Try this: place a pen in the extended palm of one hand. Now, with your other hand try to pick it up. If you picked it up, put it back down and try again. I said “Try to pick it up,” I didn’t say “Pick it up.” If you actually hovered over the pen with trembling fingers and failed to pick it up, bravo, you already know that when it comes to motivating yourself the word “try” actually means “try in vain.” There is all the difference in the world between, “Try to pick up the pen,” and “Pick up the pen.” One is an instruction to fail, the other to succeed.

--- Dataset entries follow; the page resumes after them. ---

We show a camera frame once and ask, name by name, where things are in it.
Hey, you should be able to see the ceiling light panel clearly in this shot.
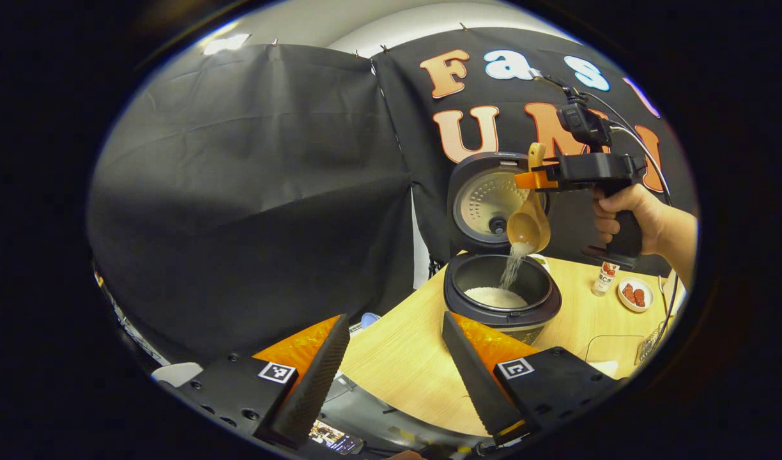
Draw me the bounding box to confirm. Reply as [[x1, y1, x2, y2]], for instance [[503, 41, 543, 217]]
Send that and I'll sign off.
[[203, 33, 251, 55]]

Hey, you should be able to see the metal wire chopstick holder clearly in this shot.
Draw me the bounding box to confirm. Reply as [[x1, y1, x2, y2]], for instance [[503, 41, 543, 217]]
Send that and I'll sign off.
[[635, 323, 666, 365]]

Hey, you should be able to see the clear drink bottle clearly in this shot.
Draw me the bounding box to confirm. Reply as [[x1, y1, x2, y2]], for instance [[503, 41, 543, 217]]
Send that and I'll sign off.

When you tell yourself I’m going to try to get a date, or I’ll try to give up smoking, what you’re actually saying is, “I’ll give it a shot – but don’t count on it.” When you say I’m going to try to lose 20 pounds, or I’ll try to build a bookcase, what you’re telling yourself is, “Hey, maybe I will, maybe I won’t. Whatever!” At work, when your boss says we’re going to try to beat last year’s numbers, what she just told you is, “What can I say? Succeed? Fail? Who knows!” If the Captain of your flight comes on the PA and says, “Hello passengers we’re going to try to get you to your destination on time today,” what he just said is, “Don’t count on it but hey, cross your fingers folks you never know.” The next time you hear the word “try” coming from your lips pay attention. Either change it to “do,” or simply drop what you’re trying and move on to something more worthwhile.

I know this seems like a tiny, picky distinction but the quality of your self talk is paramount as a motivator, not just to your conscious mind but to your unconscious mind.